++++ INFORMATION SHOWN
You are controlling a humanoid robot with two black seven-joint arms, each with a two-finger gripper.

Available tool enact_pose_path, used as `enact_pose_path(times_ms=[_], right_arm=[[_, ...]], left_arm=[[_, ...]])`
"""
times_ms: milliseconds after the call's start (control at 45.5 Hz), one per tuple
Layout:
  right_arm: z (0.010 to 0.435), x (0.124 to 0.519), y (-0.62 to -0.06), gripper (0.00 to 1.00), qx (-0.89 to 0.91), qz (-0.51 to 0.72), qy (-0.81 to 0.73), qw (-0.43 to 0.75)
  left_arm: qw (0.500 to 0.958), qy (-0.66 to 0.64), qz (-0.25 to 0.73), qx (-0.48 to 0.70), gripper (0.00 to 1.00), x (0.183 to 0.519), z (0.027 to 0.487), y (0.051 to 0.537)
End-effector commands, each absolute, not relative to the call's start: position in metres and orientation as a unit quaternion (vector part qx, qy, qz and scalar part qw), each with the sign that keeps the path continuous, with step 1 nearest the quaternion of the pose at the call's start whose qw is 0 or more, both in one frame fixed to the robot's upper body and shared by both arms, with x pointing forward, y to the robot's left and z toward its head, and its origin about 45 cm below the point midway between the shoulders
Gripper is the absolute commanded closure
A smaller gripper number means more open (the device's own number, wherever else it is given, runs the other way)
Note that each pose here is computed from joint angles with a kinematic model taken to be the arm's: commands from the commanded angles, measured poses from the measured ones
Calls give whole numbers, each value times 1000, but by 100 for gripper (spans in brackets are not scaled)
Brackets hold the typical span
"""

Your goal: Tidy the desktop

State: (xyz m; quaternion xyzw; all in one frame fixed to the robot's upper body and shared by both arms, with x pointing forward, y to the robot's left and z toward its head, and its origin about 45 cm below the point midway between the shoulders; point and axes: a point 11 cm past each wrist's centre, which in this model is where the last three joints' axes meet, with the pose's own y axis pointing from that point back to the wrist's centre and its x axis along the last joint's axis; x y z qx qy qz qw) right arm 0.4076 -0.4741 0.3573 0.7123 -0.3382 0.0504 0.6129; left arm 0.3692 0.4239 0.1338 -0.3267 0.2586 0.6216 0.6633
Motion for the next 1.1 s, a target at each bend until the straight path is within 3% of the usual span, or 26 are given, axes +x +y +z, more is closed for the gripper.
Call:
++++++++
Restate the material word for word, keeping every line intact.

### ANSWER TO THIS EXERCISE
You are controlling a humanoid robot with two black seven-joint arms, each with a two-finger gripper.

Available tool enact_pose_path, used as `enact_pose_path(times_ms=[_], right_arm=[[_, ...]], left_arm=[[_, ...]])`
"""
times_ms: milliseconds after the call's start (control at 45.5 Hz), one per tuple
Layout:
  right_arm: z (0.010 to 0.435), x (0.124 to 0.519), y (-0.62 to -0.06), gripper (0.00 to 1.00), qx (-0.89 to 0.91), qz (-0.51 to 0.72), qy (-0.81 to 0.73), qw (-0.43 to 0.75)
  left_arm: qw (0.500 to 0.958), qy (-0.66 to 0.64), qz (-0.25 to 0.73), qx (-0.48 to 0.70), gripper (0.00 to 1.00), x (0.183 to 0.519), z (0.027 to 0.487), y (0.051 to 0.537)
End-effector commands, each absolute, not relative to the call's start: position in metres and orientation as a unit quaternion (vector part qx, qy, qz and scalar part qw), each with the sign that keeps the path continuous, with step 1 nearest the quaternion of the pose at the call's start whose qw is 0 or more, both in one frame fixed to the robot's upper body and shared by both arms, with x pointing forward, y to the robot's left and z toward its head, and its origin about 45 cm below the point midway between the shoulders
Gripper is the absolute commanded closure
A smaller gripper number means more open (the device's own number, wherever else it is given, runs the other way)
Note that each pose here is computed from joint angles with a kinematic model taken to be the arm's: commands from the commanded angles, measured poses from the measured ones
Calls give whole numbers, each value times 1000, but by 100 for gripper (spans in brackets are not scaled)
Brackets hold the typical span
"""

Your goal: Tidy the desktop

State: (xyz m; quaternion xyzw; all in one frame fixed to the robot's upper body and shared by both arms, with x pointing forward, y to the robot's left and z toward its head, and its origin about 45 cm below the point midway between the shoulders; point and axes: a point 11 cm past each wrist's centre, which in this model is where the last three joints' axes meet, with the pose's own y axis pointing from that point back to the wrist's centre and its x axis along the last joint's axis; x y z qx qy qz qw) right arm 0.4076 -0.4741 0.3573 0.7123 -0.3382 0.0504 0.6129; left arm 0.3692 0.4239 0.1338 -0.3267 0.2586 0.6216 0.6633
Motion for the next 1.1 s, a target at each bend until the straight path is within 3% of the usual span, or 26 are given, axes +x +y +z, more is closed for the gripper.
Call:

The output is now finished.